If a human learned only on tokenized representations of words I don't know that they would be as good at inferring the numbers of letters in the words in teh underlying tokens as llms.
While true, it is nevertheless a very easy test to differentiate humans from LLMs, and thus if you know it you can easily figure out who is the human and who is the AI.
It is a solvable problem, just not a very interesting or useful one, which is why no one (but possibly scammers) is currently employing letter-counter detectors and agents.
Sure, I'm not saying this to diss language models, I'm saying that (1) specifically this failure mode means they were only passing the Turing test in the specific time before this became a well-known trick to detect them as non-human, and (2) it took an unusual kind of human to realise this trick, it wasn't obvious to most of the normal people using them.

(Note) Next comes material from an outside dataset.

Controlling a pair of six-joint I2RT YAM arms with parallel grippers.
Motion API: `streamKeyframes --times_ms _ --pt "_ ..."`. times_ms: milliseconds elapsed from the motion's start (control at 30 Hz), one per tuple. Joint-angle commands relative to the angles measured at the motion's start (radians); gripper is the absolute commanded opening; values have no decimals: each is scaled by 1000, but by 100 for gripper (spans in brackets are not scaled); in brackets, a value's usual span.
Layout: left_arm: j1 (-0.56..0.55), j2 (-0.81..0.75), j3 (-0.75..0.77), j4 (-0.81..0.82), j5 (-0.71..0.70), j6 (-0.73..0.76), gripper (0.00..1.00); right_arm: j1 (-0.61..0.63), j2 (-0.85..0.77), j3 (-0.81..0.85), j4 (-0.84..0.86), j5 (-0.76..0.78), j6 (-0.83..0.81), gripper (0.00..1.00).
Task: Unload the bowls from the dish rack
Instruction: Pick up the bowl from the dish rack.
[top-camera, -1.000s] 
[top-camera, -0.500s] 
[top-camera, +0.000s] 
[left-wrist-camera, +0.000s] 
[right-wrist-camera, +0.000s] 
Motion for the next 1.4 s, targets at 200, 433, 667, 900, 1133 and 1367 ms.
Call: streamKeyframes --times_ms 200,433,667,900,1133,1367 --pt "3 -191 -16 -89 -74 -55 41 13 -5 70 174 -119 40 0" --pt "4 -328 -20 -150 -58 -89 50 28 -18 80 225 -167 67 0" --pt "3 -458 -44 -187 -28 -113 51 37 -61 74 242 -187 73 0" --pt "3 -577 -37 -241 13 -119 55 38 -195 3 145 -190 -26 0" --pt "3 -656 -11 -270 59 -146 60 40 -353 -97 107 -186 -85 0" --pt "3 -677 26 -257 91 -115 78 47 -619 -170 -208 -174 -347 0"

I don't know for sure, but I suspect most people right now are using style and tone as authorship hints, which is even easier to get around by adding "reply in style of ${famous writer}" to the custom instructions.

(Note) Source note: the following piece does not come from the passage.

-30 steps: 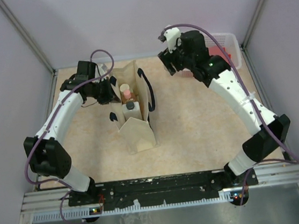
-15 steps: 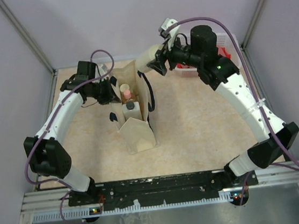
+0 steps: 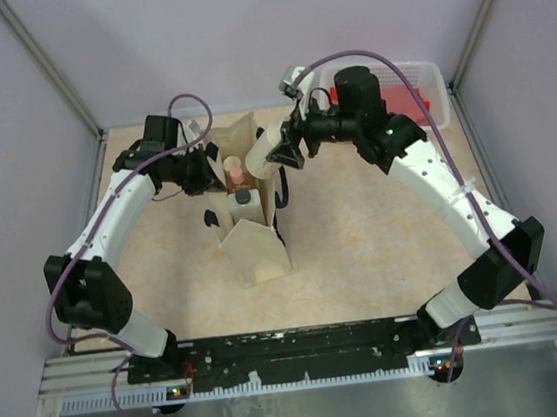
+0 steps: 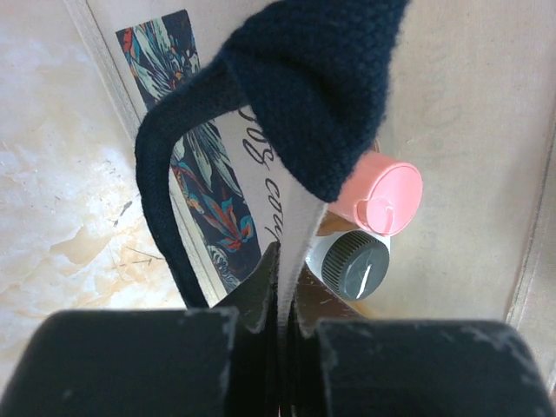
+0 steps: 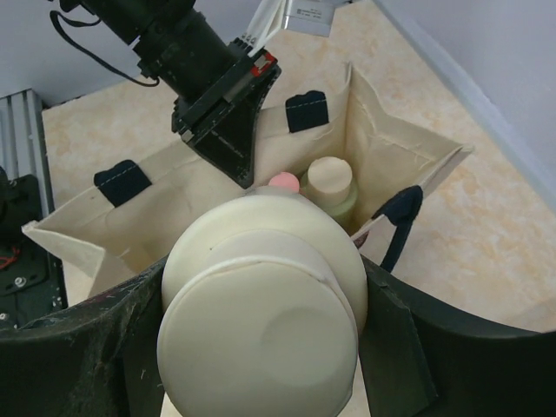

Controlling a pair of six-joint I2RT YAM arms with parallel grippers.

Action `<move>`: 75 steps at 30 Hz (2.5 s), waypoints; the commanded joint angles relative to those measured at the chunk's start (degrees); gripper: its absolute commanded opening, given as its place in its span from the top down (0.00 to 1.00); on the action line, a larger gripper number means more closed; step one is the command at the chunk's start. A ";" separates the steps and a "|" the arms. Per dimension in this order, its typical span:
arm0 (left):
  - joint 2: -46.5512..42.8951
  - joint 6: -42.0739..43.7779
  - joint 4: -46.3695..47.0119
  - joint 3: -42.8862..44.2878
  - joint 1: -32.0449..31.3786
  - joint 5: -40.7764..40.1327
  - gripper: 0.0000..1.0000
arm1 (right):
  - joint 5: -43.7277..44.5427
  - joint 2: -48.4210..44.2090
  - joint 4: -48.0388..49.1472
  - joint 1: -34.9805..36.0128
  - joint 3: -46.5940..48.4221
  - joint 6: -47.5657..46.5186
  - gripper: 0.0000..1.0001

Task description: Place the personal care products into the canvas bag

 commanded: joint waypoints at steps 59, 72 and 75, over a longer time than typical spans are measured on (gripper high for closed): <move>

Context length compute complexity scales N^2 with input, so moving to give it the individual letters would just hurt context length vs an optimal tokenization.

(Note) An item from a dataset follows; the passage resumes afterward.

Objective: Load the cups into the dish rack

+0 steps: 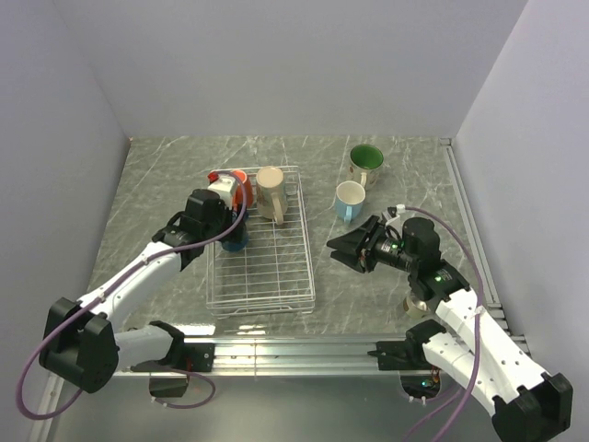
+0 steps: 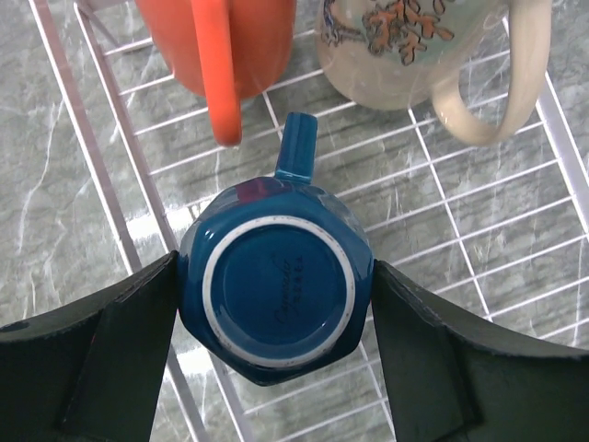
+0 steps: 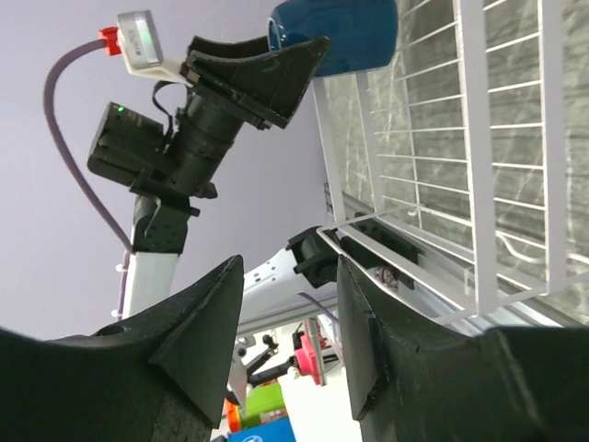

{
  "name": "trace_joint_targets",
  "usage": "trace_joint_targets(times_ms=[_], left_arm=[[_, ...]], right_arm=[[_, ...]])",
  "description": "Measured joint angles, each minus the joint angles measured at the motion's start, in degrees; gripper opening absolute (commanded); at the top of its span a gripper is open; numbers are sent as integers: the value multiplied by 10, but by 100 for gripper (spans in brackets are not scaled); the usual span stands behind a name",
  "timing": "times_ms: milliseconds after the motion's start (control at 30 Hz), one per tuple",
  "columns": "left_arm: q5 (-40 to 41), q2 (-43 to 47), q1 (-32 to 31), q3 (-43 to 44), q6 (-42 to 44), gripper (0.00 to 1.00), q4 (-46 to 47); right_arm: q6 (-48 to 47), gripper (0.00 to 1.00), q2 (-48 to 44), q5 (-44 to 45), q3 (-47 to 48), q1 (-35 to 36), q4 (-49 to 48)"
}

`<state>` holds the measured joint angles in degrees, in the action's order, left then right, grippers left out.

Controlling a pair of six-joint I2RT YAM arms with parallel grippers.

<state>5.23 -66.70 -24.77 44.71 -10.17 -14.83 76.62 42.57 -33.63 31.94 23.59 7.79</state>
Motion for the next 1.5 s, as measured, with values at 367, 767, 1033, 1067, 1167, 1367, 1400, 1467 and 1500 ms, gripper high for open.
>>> trace_joint_targets(times_ms=[367,767,1033,1067,1167,1367,1400,1467,1500], left_arm=[[10,-5,-2,3,-9,99,6],[36,83,-2,47,-61,99,-67],[24,171,-2,115,-159,99,-129],[19,181,-2,123,-171,99,-137],[-2,193,-3,144,-198,99,-152],[-29,204,-6,157,-249,99,-172],[-31,206,-6,157,-255,99,-176],[-34,213,-7,157,-263,99,-186],[-34,217,-7,158,-268,99,-194]], right_arm=[[-108,59,47,-16,83,-94,100],[-313,62,240,97,322,-134,276],[-399,62,403,210,408,-134,336],[-408,63,425,221,417,-134,339],[-429,63,481,243,445,-134,352],[-454,63,576,270,522,-136,359],[-457,63,588,273,535,-137,360],[-463,62,612,283,556,-138,362],[-465,62,624,288,567,-138,364]])
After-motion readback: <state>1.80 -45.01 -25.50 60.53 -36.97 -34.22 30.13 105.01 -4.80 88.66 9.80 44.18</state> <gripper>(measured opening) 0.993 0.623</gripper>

We could still have it paste the tokens into python and count the letters in hidden thinking traces if we wanted to solve that part of the Turing test instead and focus on useful things, but solving the Turing test is basically solving a deception goal instead of working on useful assistants. It's not really the goal of these systems outside of their use in North Korean scam bots etc.
I still think it's useful to say we've essentially solved the Turing test even if there are these caveats about how it is optimized in practice.